Por Karoline Forrester

Do Orconvision

24/03/2026

O cenário financeiro brasileiro foi abalado recentemente por um dos maiores escândalos bancários das últimas décadas: a queda do Banco Master e de suas coligadas, como a fintech Will Bank.
Embora o nome da instituição financeira esteja no centro da crise, um dos impactos mais surpreendentes recaiu sobre a Mastercard, gigante global de cartões, que agora enfrenta um rombo bilionário em suas operações no Brasil.

A crise ganhou força no início de 2026, quando o Banco Central decretou a liquidação extrajudicial do Banco Master e de várias empresas do seu grupo. O motivo? O descumprimento de pagamentos e indícios de fraudes que alguns especialistas já classificam como um dos maiores crimes contra o sistema financeiro nacional.
No centro da confusão está o Will Bank, uma fintech que pertencia ao grupo. Quando o banco colapsou, ele deixou de pagar o que devia à Mastercard pelo uso de sua rede de pagamentos.

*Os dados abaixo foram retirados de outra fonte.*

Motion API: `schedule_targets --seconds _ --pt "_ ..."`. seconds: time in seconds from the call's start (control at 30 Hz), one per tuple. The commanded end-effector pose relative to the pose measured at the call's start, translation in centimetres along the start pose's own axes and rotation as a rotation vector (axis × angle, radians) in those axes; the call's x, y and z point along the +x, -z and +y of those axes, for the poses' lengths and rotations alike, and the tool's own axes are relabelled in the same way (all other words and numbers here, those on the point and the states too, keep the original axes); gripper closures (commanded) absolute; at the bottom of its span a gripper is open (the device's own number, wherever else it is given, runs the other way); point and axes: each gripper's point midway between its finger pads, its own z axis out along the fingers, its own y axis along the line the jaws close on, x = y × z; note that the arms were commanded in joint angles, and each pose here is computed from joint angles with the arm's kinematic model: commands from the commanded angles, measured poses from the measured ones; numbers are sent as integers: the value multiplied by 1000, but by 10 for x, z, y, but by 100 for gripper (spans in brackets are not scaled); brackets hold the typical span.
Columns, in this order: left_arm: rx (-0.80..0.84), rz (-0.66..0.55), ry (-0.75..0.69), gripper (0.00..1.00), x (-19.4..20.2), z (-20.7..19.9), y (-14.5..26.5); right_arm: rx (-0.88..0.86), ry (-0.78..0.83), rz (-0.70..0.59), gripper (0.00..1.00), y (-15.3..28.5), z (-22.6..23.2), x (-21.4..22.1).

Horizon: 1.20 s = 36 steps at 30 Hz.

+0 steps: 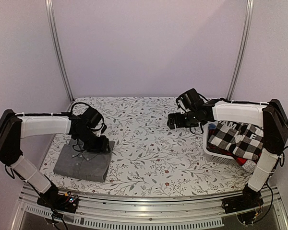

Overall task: Fold and stack the long sleeve shirts
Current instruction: Move the square-folded shirt to the corner of the board.

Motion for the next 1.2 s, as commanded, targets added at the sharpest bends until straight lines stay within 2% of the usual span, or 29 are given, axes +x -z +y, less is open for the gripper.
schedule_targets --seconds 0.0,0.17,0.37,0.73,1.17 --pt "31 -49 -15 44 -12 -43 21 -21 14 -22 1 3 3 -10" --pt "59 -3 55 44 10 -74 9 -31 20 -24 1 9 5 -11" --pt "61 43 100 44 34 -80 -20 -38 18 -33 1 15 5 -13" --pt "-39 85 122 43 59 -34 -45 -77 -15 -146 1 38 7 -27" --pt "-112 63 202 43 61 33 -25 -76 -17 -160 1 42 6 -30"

Em um sistema de cartões de crédito, a bandeira (neste caso, a Mastercard) funciona como uma “garante” do ecossistema. Quando um cliente usa o cartão em uma loja, o lojista precisa receber aquele dinheiro.
O Will Bank (emissor dos cartões) não honrou os repasses.
Para não deixar o comércio na mão e evitar um colapso na confiança do sistema, a Mastercard teve que arcar com pagamentos que somam bilhões de reais.
Estima-se que os detentores de cartões do Will Bank tivessem cerca de R$ 5 bilhões a pagar no momento do colapso.
Para tentar recuperar parte desse dinheiro, a Mastercard iniciou um processo de execução de garantias. Isso significa que ela tomou posse de ativos que o Banco Master havia oferecido como segurança em contratos anteriores.
Como resultado, a empresa de cartões tornou-se, ironicamente, acionista de empresas brasileiras, como o BRB (Banco de Brasília) e a plataforma de e-commerce Westwing. A ideia da Mastercard não é gerir essas empresas, mas sim vender essas ações o mais rápido possível para abater o prejuízo em seu balanço.

Se você é cliente de bancos tradicionais ou de outras fintechs, não há motivo para pânico imediato. O sistema bancário brasileiro é robusto e o Fundo Garantidor de Créditos (FGC) já está atuando para ressarcir investidores do Banco Master dentro dos limites legais (até R$ 250 mil por CPF).
No entanto, o caso acende um alerta sobre a fiscalização de bancos médios e a rapidez com que o crescimento agressivo de algumas instituições pode esconder problemas profundos.

A Mastercard agora briga na justiça e com reguladores, alegando que novas regras de pagamento não deveriam ser aplicadas retroativamente ao seu caso, enquanto tenta estancar uma “sangria” financeira causada pela quebra do parceiro brasileiro.